# [PROBLEM DETAILS]
From the records that follow, copy every line in which "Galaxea" appears.

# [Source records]

= Beginning of Section =

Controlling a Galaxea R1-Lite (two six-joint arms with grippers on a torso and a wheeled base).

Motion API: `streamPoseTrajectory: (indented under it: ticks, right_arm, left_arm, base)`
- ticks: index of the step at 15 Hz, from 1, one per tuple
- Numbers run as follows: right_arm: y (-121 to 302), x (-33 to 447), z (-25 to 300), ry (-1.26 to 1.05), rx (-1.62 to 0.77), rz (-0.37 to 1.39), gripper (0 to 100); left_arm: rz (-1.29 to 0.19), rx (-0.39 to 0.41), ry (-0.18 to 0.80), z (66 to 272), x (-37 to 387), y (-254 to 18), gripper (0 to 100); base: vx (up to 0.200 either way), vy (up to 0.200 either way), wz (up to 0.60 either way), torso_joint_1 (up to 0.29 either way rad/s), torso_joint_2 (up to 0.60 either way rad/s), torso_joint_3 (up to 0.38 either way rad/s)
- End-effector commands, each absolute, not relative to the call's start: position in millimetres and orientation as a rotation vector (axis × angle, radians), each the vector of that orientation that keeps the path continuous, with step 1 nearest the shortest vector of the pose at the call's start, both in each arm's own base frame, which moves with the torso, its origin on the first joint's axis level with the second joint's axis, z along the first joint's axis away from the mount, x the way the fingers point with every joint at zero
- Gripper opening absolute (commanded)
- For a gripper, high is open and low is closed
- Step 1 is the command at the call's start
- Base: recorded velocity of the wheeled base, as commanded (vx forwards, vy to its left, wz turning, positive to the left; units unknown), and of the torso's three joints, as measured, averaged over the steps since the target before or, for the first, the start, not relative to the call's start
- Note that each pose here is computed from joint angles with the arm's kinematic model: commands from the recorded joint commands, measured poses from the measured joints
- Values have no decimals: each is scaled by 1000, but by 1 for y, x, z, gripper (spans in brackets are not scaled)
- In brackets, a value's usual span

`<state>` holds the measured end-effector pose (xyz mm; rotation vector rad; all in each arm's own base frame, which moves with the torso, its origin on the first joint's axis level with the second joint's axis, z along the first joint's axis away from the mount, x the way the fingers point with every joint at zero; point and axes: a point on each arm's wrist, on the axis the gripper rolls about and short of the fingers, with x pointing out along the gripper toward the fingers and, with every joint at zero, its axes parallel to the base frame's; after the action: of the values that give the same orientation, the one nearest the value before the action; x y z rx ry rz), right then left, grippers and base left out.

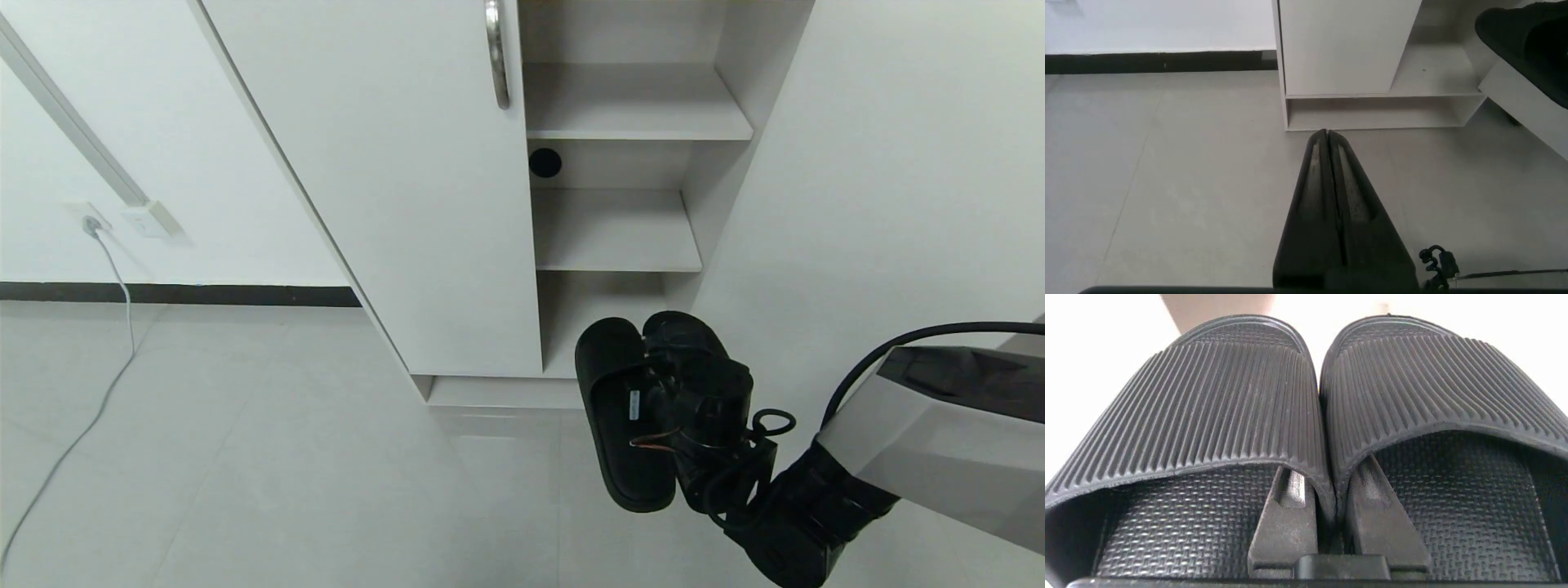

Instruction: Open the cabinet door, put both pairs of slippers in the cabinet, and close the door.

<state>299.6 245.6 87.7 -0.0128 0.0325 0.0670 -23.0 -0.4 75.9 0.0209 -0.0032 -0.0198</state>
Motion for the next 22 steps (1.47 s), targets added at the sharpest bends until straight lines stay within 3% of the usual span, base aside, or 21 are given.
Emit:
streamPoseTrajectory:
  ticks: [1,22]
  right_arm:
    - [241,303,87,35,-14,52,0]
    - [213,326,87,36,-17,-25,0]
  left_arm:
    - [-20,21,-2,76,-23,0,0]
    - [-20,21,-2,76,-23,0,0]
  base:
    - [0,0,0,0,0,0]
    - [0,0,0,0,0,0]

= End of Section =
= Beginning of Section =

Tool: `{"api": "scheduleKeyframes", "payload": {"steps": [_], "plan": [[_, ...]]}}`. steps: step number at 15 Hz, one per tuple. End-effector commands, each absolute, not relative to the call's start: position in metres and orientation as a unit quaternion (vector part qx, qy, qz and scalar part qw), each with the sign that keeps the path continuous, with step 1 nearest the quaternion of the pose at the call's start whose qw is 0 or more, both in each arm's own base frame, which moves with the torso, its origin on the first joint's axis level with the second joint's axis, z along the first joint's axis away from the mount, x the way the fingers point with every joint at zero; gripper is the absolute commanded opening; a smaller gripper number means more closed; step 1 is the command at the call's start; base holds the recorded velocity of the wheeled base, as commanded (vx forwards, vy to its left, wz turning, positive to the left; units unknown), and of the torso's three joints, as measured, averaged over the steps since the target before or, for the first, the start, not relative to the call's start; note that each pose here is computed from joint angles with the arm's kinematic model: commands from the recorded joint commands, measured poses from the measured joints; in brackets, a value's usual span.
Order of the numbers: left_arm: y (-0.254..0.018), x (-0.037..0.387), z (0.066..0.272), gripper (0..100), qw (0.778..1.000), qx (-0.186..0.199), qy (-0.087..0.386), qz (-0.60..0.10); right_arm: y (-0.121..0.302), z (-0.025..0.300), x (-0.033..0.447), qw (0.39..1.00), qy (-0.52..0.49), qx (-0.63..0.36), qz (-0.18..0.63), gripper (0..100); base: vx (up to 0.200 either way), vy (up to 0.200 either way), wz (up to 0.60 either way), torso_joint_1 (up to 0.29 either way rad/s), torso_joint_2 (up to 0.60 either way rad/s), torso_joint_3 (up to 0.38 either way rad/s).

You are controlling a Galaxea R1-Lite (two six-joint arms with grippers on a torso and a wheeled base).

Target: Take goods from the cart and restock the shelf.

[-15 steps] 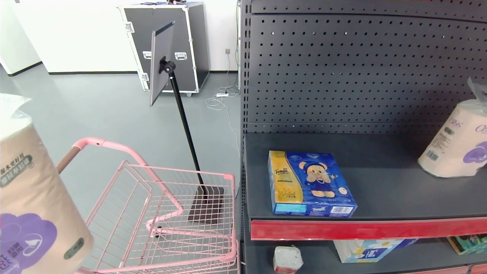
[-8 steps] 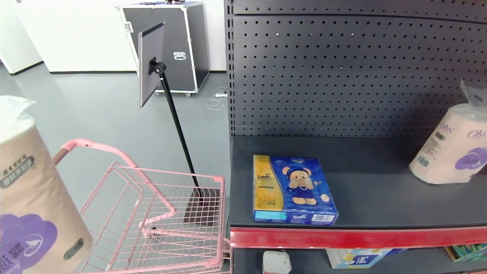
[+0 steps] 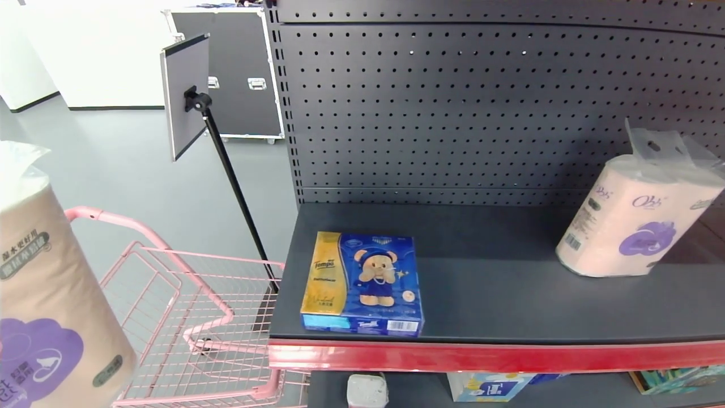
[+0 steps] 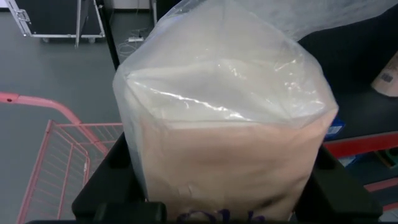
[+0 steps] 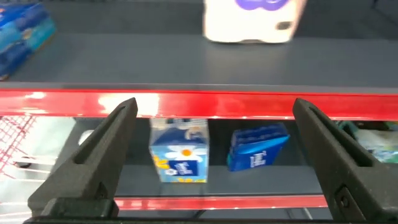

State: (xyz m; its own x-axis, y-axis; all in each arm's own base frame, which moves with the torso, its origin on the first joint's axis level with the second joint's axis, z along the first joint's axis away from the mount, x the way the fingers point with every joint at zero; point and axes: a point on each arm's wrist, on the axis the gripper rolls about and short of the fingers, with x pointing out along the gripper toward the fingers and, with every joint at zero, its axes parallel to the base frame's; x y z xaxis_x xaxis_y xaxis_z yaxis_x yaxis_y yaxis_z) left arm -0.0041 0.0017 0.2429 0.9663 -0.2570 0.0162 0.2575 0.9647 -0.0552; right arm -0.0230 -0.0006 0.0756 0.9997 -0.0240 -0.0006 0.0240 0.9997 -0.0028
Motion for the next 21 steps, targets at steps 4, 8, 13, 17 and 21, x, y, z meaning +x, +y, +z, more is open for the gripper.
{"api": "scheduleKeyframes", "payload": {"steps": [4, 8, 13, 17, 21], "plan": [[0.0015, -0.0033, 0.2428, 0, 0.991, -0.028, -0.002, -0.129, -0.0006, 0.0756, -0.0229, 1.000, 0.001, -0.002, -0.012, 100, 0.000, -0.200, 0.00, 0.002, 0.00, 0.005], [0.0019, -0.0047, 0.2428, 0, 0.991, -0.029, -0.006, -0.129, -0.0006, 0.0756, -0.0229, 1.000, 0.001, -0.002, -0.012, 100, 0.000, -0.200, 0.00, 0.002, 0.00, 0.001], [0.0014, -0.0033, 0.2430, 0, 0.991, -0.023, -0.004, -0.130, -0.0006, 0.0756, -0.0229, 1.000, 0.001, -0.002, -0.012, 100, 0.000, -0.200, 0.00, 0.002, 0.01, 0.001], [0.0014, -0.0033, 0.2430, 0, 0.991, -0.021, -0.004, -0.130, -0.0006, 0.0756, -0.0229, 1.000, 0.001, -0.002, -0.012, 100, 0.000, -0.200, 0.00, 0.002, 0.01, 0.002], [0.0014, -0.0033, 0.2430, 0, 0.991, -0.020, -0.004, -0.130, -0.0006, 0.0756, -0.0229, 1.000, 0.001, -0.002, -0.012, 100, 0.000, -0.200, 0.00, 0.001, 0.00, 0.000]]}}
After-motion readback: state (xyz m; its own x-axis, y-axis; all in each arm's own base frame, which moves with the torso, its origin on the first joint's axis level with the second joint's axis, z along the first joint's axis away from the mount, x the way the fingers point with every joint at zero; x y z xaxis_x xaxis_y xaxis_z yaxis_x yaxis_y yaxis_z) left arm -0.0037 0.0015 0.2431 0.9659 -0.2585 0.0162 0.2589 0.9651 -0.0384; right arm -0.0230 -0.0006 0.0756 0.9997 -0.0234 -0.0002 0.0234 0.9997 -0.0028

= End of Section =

# [WORKED SOLUTION]
Controlling a Galaxea R1-Lite (two six-joint arms with grippers on a torso and a wheeled base).
You are controlling a Galaxea R1-Lite (two six-joint arms with grippers on a torso and a wheeled base).

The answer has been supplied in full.